Послышалось шипение — древние механизмы пришли в движение. Где-то в глубине станции ожили насосы, выравнивая давление. Лязг металла, скрежет шестерёнок. Звуки, которые не должны были существовать после двух веков молчания.
Внутренняя дверь станции начала медленно, со скрипом открываться. Сантиметр за сантиметром, словно нехотя. За ней — темнота, разрезаемая только лучами фонарей на шлемах.
И запах. Даже через фильтры скафандров — острый, металлический запах озона. Запах электричества и времени.
— Пошли, — скомандовал Волков, первым шагая в неизвестность.
Коридор встретил их холодом. Не просто низкой температурой — это было нечто большее. Холод, который, казалось, исходил из самих стен, из металла, из воздуха. Холод заброшенности. Холод ожидания.
Стены были покрыты тем же странным инеем, что и снаружи — фрактальные узоры создавали иллюзию движения в свете фонарей. Спирали внутри спиралей, бесконечно усложняющиеся, уходящие в микромасштаб. Если смотреть слишком долго, начинала кружиться голова.
Но больше всего поражало другое.
— Смотрите, — Кадет указал на переборку.
По металлу тянулись наросты. Нет, не наросты — это слово не передавало их сути. Это было похоже на вены или корни, но сделанные из чего-то среднего между металлом и плотью. Они начинались тонкими нитями у пола, поднимались вверх, утолщаясь, ветвясь, создавая сложную сеть.
Наросты пульсировали слабым внутренним светом — голубоватым, болезненным. Пульсация была медленной, размеренной. Как дыхание. Как сердцебиение чего-то огромного и чуждого.
Некоторые из них заканчивались структурами, похожими на бутоны или почки. Закрытые, спящие. Ждущие.
— Что это за хрень? — Моряк приблизился, разглядывая наросты.
Свет его фонаря скользнул по поверхности, и на секунду показалось, что под псевдо-кожей движется что-то. Что-то маленькое, быстрое. Но когда он присмотрелся, там была только игра света и тени.
— Не трогай! — предостерёг Волков. — Гремлин, анализ?
Девушка достала портативный сканер, провела вдоль стены. Прибор запищал, выдавая данные на маленький экран.
— Органика, — выдохнула она. — Но не земная. Структура на основе кремния, а не углерода. Присутствуют следы металлов — железо, медь, следы редкоземельных элементов. Температура... — она нахмурилась. — Это странно. Температура наростов комнатная. Плюс двадцать один градус. Как оно не замерзает при общей температуре минус шестьдесят?

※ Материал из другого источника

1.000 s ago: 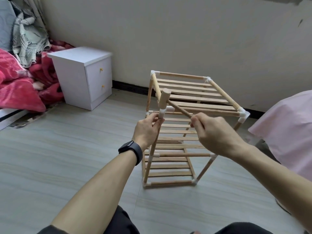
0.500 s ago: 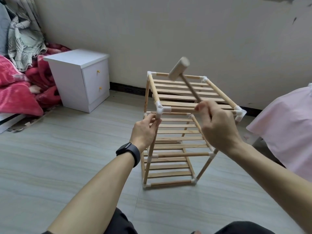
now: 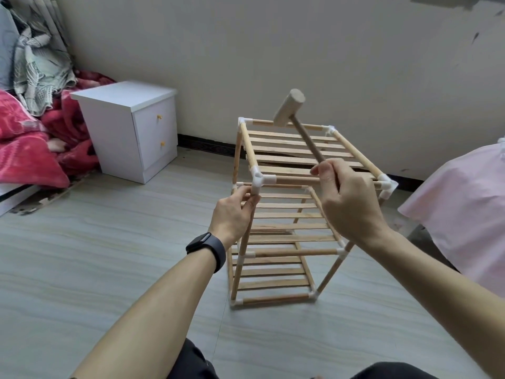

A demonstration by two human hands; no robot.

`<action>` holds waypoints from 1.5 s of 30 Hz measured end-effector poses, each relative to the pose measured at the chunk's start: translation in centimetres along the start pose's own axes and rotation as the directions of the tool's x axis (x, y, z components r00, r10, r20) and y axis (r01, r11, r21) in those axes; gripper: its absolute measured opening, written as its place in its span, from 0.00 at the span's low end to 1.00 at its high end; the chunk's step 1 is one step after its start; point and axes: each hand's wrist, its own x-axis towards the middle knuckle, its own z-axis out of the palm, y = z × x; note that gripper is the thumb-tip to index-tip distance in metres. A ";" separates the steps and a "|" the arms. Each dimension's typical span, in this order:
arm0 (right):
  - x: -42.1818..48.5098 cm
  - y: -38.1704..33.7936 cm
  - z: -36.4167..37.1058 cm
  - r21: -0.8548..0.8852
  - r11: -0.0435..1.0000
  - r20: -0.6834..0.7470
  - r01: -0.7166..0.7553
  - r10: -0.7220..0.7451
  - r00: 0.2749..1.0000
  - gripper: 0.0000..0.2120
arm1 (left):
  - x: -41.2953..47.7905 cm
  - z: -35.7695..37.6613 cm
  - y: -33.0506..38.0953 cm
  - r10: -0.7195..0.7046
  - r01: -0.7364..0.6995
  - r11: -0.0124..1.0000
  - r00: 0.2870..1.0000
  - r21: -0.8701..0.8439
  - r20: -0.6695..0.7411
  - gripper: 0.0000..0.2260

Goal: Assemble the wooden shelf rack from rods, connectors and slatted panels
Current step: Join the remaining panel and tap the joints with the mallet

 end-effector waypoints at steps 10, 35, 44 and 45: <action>0.2 0.0 0.0 -0.181 0.983 0.243 -0.018 0.062 0.968 0.15 | 0.0 0.1 -0.2 0.000 0.000 1.000 1.000 -0.010 -0.004 0.15; 0.8 4.9 1.8 -0.052 0.991 -0.195 -0.124 0.112 0.974 0.15 | -0.2 0.4 0.2 0.042 -0.041 0.996 0.999 -0.076 0.004 0.17; 2.8 9.4 7.9 -0.329 0.943 -0.405 -0.038 -0.104 0.908 0.13 | 0.6 1.0 -0.8 -0.028 0.054 0.985 0.987 -0.164 0.157 0.25; 2.9 9.7 8.2 -0.362 0.932 -0.418 -0.017 -0.146 0.897 0.13 | 0.5 1.2 -1.4 -0.045 0.069 0.990 0.981 -0.126 0.188 0.26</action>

— Может, это и есть источник тепла, — предположил Кадет. — Смотрите, узоры инея расходятся от этих наростов. Как будто они излучают холод наружу, сохраняя тепло внутри.
— Или поглощают тепло из окружающего пространства для поддержания своей температуры, — поправил Волков. — Док, получаете данные?

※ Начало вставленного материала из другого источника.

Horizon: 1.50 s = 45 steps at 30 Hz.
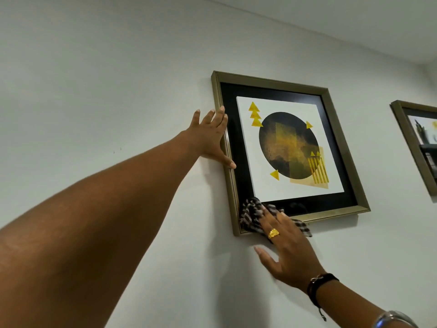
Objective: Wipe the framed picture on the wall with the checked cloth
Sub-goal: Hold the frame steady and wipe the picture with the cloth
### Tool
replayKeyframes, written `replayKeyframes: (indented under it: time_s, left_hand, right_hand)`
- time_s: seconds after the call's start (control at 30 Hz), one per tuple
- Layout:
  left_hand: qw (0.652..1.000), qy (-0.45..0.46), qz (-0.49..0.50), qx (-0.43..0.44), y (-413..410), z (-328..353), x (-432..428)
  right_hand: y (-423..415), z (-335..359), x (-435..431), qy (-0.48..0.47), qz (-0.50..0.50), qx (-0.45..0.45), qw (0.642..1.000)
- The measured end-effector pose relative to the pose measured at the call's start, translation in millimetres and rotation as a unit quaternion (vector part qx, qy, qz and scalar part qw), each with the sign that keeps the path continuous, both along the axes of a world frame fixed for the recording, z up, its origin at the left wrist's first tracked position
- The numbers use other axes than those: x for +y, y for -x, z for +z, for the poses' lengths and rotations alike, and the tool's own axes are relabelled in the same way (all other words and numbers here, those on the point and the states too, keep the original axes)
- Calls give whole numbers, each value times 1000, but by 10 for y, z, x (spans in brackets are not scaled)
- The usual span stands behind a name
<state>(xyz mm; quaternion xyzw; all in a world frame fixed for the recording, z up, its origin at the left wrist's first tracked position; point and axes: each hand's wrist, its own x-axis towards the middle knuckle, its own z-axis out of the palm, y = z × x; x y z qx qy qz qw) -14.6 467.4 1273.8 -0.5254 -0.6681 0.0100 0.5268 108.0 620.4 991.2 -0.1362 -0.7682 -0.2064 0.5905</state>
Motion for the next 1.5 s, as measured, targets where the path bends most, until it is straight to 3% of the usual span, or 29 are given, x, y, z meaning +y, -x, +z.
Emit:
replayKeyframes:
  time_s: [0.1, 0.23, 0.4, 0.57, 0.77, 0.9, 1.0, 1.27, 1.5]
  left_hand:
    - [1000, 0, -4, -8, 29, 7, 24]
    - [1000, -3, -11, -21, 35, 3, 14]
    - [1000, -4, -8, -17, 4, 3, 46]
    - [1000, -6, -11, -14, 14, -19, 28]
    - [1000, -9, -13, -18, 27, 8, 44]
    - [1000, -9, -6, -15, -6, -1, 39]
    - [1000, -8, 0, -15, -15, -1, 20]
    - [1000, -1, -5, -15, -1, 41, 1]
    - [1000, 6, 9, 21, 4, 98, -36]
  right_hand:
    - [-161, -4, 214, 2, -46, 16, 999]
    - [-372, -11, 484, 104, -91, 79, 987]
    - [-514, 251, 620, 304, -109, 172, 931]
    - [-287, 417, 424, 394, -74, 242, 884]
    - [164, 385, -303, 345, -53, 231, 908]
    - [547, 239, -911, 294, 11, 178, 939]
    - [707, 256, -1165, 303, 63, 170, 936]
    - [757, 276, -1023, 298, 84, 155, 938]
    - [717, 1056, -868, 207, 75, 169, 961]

— Да, вижу на мониторах, — отозвалась Елена. В её голосе звучало профессиональное волнение. — Это невероятно. Кремниевая жизнь, существующая при отрицательных температурах. Если это подтвердится, это перевернёт наши представления о возможных формах жизни. Дарвин тут чуть не описался от восторга.
— Не преувеличивай! — раздался возмущённый голос биолога. — Я просто... взволнован научной значимостью открытия.
— Передай ему, чтобы восторгался тише, — сухо сказал Волков. — Идём дальше.
Они двинулись по коридору. Шаги гулко отдавались в пустоте, множась эхом. Станция была тиха — не мёртвая тишина заброшенного объекта, а напряжённая тишина затаившегося хищника.
С каждым шагом наростов становилось больше. Некоторые переплетались, образуя сложные структуры, похожие на нервные узлы. Другие тянулись по потолку, исчезая в вентиляционных решётках, проникая в кабель-каналы, оплетая трубы систем жизнеобеспечения.
— Оно растёт по всей станции, — заметила Гремлин. — Использует существующую инфраструктуру как каркас. Умно.
— Как плесень, — добавил Моряк. — Космическая плесень.
— Или как нервная система, — поправил Кадет. — Смотрите внимательнее. Это не хаотичный рост. Есть структура, логика. Узлы пересечения там, где сходятся основные коммуникации. Магистральные "стволы" вдоль силовых линий. Тонкие ответвления к датчикам и камерам...
Волков присмотрелся. Парень был прав — в кажущемся хаосе наростов угадывалась система. Словно кто-то — или что-то — превращал станцию в единый организм. Металл и плоть, схемы и синапсы, объединённые в нечто новое.
— Командный центр в пятидесяти метрах, — доложил он, сверившись с планом на наручном дисплее. — Проверим, что там с компьютерами. И с экипажем.